Removing a background from a photo is a time-consuming process — but researchers from MIT, Adobe, and Microsoft may have just created technology that will allow for one-click background removal, even around tough edges like hair and fur. The process, called semantic soft segmentation, uses color and texture to automatically separate the image into layers. The technology is already good enough to be used for tasks like creating better Instagram and Snapchat filters, but the researchers anticipate future reiterations that will allow for one-click background removal for non-professional photo-editing apps and even video.
Selecting an object in a photograph is a common task for photo editors. With the image segmented into layers, it’s possible to create a transparent background, place the subject on an entirely different background, or apply changes just to the subject, or just to the background, like background blur.
Soft semantic segmentation uses machine learning to automate what’s typically a tedious task in photo editing. The neural network analyzes the image using texture and color as well as factors like object recognition. Using that information, the software separates the image into layers automatically. Once the image is segmented, then effects like background blur or background removal can be easily applied to the image.
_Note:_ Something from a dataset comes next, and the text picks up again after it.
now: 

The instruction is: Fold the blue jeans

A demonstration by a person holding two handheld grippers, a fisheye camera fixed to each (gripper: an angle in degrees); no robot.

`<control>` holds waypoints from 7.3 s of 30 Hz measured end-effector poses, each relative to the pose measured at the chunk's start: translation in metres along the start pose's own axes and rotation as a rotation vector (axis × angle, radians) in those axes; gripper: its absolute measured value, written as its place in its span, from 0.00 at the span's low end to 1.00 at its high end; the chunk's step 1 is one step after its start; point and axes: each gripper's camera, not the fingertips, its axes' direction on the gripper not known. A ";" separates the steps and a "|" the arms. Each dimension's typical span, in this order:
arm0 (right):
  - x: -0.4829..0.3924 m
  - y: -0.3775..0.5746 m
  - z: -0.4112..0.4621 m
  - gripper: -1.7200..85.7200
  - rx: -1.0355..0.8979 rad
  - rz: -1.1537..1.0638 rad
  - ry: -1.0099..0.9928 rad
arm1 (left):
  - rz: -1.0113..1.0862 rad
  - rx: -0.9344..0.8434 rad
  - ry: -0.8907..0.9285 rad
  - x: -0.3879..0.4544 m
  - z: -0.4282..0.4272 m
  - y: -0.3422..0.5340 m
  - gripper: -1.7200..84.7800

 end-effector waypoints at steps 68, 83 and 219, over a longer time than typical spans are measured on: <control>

The process currently works for still images, but the team says it hopes further research will allow the process to be used for videos as well. The technology also takes several minutes to work and further research could improve the system’s speed. Even in its early state, the team says that the technology could be used for creating photo filters for social networks that adjust only the background, or to mimic an image from a different kind of camera — which sounds a lot like a portrait mode without the dual camera.
“Instead of needing an expert editor to spend several minutes tweaking an image frame by frame and pixel by pixel, we’d like to make the process simpler and faster so that image editing can be more accessible to casual users,” Yagiz Aksoy, a visiting researcher at MIT’s Computer Science and Artificial Intelligence Laboratory (CSAIL). “The vision is to get to a point where it just takes a single click for editors to combine images to create these full-blown, realistic fantasy worlds.”
The research isn’t the first to try to automatically separate the subject and the background — Photoshop already has a Select Subject tool that helps start a similar process and Instagram has a filter option for portrait-mode-like effects without the dual camera. The new process, however, uses what the researchers call “soft transitions” for all the layers. That creates a more realistic edge in the final image, particularly when working with edges that are traditionally difficult to select like hair and fur.
The research was presented during last week’s SIGGRAPH conference in Vancouver and published as a white paper.